Action item:
Output the records below in full, word for word; pictures do not belong in it.

Material for this exercise:
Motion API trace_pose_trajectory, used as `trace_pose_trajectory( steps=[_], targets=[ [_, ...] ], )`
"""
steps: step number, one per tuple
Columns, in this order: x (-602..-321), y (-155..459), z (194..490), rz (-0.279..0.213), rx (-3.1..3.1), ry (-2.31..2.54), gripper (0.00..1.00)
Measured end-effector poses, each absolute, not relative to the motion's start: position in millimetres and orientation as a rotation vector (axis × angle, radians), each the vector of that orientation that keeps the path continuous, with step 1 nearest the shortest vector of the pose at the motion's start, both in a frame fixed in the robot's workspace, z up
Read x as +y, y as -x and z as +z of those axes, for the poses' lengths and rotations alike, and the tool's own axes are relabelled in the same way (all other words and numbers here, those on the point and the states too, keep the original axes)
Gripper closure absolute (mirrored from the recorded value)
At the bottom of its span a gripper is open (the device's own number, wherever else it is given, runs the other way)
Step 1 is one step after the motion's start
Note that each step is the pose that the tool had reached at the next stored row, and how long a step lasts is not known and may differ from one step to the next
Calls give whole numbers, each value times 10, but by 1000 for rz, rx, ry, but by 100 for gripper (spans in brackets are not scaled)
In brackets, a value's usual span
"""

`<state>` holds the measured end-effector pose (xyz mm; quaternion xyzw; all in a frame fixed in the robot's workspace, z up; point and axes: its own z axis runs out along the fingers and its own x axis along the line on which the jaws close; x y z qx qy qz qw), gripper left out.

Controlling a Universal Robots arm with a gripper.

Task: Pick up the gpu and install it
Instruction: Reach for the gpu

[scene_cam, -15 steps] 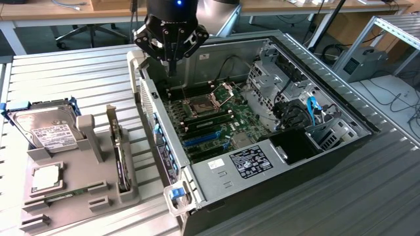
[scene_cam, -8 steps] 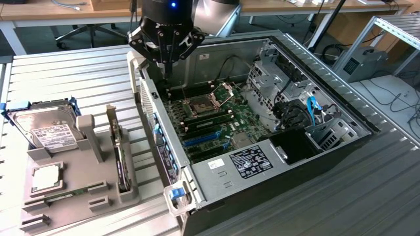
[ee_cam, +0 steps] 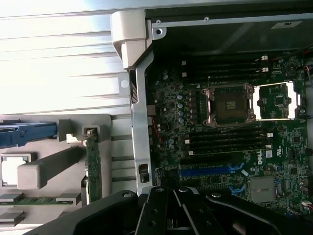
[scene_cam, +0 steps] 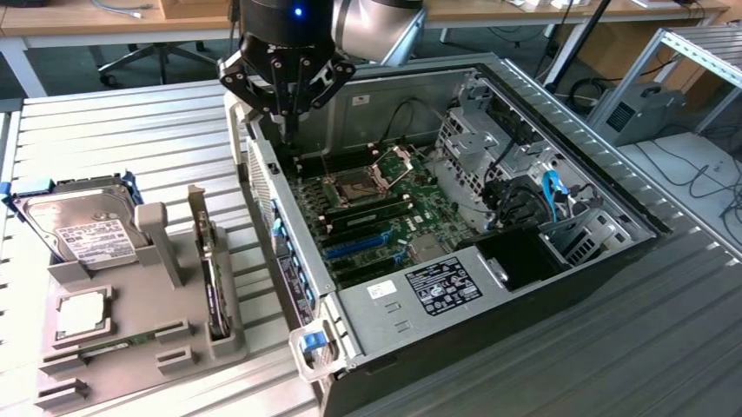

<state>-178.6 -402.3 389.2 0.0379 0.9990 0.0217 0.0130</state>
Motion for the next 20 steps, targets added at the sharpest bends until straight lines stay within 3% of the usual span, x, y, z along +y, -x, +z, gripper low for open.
trace_pose_trajectory(
  steps=[20],
  targets=[
    [-4024,1834,3889,68,3112,-118,89]
  ],
)
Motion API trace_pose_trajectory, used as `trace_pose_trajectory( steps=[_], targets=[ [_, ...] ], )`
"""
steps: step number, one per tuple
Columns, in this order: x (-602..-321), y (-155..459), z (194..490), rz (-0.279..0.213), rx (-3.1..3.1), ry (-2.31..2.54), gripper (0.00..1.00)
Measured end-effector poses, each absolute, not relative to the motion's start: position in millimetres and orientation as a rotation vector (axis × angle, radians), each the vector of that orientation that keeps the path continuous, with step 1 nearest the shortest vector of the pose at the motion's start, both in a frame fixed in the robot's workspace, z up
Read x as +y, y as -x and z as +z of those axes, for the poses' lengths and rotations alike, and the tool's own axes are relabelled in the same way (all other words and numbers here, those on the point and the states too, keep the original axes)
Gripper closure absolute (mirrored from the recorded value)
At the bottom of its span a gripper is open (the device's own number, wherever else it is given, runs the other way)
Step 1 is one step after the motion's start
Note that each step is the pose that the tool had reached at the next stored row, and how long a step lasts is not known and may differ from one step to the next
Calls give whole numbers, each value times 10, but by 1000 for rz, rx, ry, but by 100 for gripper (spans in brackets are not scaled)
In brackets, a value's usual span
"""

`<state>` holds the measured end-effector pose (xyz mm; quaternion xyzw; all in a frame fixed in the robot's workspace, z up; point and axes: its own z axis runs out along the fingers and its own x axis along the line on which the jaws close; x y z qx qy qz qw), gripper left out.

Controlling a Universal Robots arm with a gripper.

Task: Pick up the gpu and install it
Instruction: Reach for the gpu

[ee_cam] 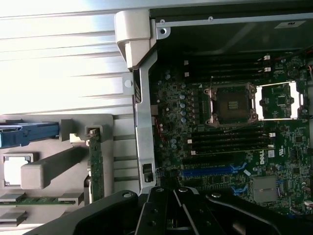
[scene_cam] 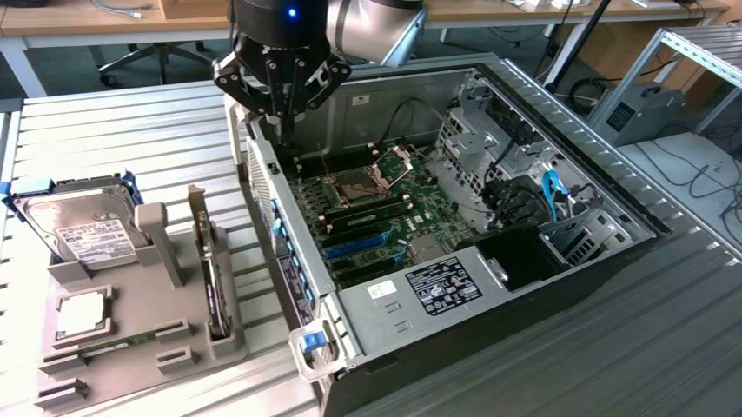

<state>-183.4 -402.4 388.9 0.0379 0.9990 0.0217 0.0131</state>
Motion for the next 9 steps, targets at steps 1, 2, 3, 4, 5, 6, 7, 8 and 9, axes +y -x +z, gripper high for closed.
trace_pose_trajectory(
  steps=[1,2,3,4,5,6,7,8,9],
  targets=[
    [-4024,1836,3889,68,3113,-118,89],
    [-4024,1842,3889,68,3112,-118,89],
    [-4024,1846,3889,68,3112,-118,89],
    [-4024,1851,3888,68,3112,-118,89],
    [-4024,1856,3889,68,3113,-118,89],
    [-4024,1859,3888,68,3113,-118,89],
    [-4024,1862,3888,68,3112,-118,89],
    [-4024,1865,3888,68,3113,-118,89],
    [-4024,1875,3887,68,3113,-118,89]
  ],
)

Exercise answer:
Motion API trace_pose_trajectory, used as `trace_pose_trajectory( steps=[_], targets=[ [_, ...] ], )`
"""
steps: step number, one per tuple
Columns, in this order: x (-602..-321), y (-155..459), z (194..490), rz (-0.279..0.213), rx (-3.1..3.1), ry (-2.31..2.54), gripper (0.00..1.00)
Measured end-effector poses, each absolute, not relative to the motion's start: position in millimetres and orientation as a rotation vector (axis × angle, radians), each the vector of that orientation that keeps the path continuous, with step 1 nearest the shortest vector of the pose at the motion's start, both in a frame fixed in the robot's workspace, z up
Read x as +y, y as -x and z as +z of those axes, for the poses' lengths and rotations alike, and the tool's own axes are relabelled in the same way (all other words and numbers here, those on the point and the states too, keep the original axes)
Gripper closure absolute (mirrored from the recorded value)
At the bottom of its span a gripper is open (the device's own number, wherever else it is given, runs the other way)
Step 1 is one step after the motion's start
Note that each step is the pose that the tool had reached at the next stored row, and how long a step lasts is not known and may differ from one step to the next
Calls give whole numbers, each value times 10, but by 1000 for rz, rx, ry, but by 100 for gripper (spans in brackets are not scaled)
In brackets, a value's usual span
"""

`<state>` holds the measured end-effector pose (xyz mm; quaternion xyzw; all in a frame fixed in the robot's workspace, z up; point and axes: its own z axis runs out along the fingers and its own x axis along the line on which the jaws close; x y z qx qy qz qw), gripper left out.

Controlling a Universal Robots arm with a gripper.

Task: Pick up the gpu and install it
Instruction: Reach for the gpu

[scene_cam, -15 steps] 
[scene_cam, -8 steps] 
[ee_cam, +0 steps] 
[scene_cam, +0 steps] 

<state>-178.6 -402.3 389.2 0.0379 0.9990 0.0217 0.0130</state>
Motion for the next 20 steps, targets added at the sharpest bends until straight lines stay within 3% of the usual span, x, y, z along +y, -x, +z, gripper low for open.
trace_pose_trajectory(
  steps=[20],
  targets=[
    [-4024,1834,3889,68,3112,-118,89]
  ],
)
Motion API trace_pose_trajectory, used as `trace_pose_trajectory( steps=[_], targets=[ [_, ...] ], )`
"""
steps: step number, one per tuple
Columns, in this order: x (-602..-321), y (-155..459), z (194..490), rz (-0.279..0.213), rx (-3.1..3.1), ry (-2.31..2.54), gripper (0.00..1.00)
Measured end-effector poses, each absolute, not relative to the motion's start: position in millimetres and orientation as a rotation vector (axis × angle, radians), each the vector of that orientation that keeps the path continuous, with step 1 nearest the shortest vector of the pose at the motion's start, both in a frame fixed in the robot's workspace, z up
Read x as +y, y as -x and z as +z of those axes, for the poses' lengths and rotations alike, and the tool's own axes are relabelled in the same way (all other words and numbers here, those on the point and the states too, keep the original axes)
Gripper closure absolute (mirrored from the recorded value)
At the bottom of its span a gripper is open (the device's own number, wherever else it is given, runs the other way)
Step 1 is one step after the motion's start
Note that each step is the pose that the tool had reached at the next stored row, and how long a step lasts is not known and may differ from one step to the next
Calls give whole numbers, each value times 10, but by 1000 for rz, rx, ry, but by 100 for gripper (spans in brackets are not scaled)
In brackets, a value's usual span
"""

`<state>` holds the measured end-effector pose (xyz mm; quaternion xyzw; all in a frame fixed in the robot's workspace, z up; point and axes: its own z axis runs out along the fingers and its own x axis along the line on which the jaws close; x y z qx qy qz qw), gripper left out.

Controlling a Universal Robots arm with a gripper.

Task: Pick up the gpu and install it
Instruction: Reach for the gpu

[ee_cam] 
[scene_cam] 

<state>-183.4 -402.4 388.9 0.0379 0.9990 0.0217 0.0131</state>
Motion for the next 9 steps, targets at steps 1, 2, 3, 4, 5, 6, 7, 8 and 9, axes +y -x +z, gripper high for closed.
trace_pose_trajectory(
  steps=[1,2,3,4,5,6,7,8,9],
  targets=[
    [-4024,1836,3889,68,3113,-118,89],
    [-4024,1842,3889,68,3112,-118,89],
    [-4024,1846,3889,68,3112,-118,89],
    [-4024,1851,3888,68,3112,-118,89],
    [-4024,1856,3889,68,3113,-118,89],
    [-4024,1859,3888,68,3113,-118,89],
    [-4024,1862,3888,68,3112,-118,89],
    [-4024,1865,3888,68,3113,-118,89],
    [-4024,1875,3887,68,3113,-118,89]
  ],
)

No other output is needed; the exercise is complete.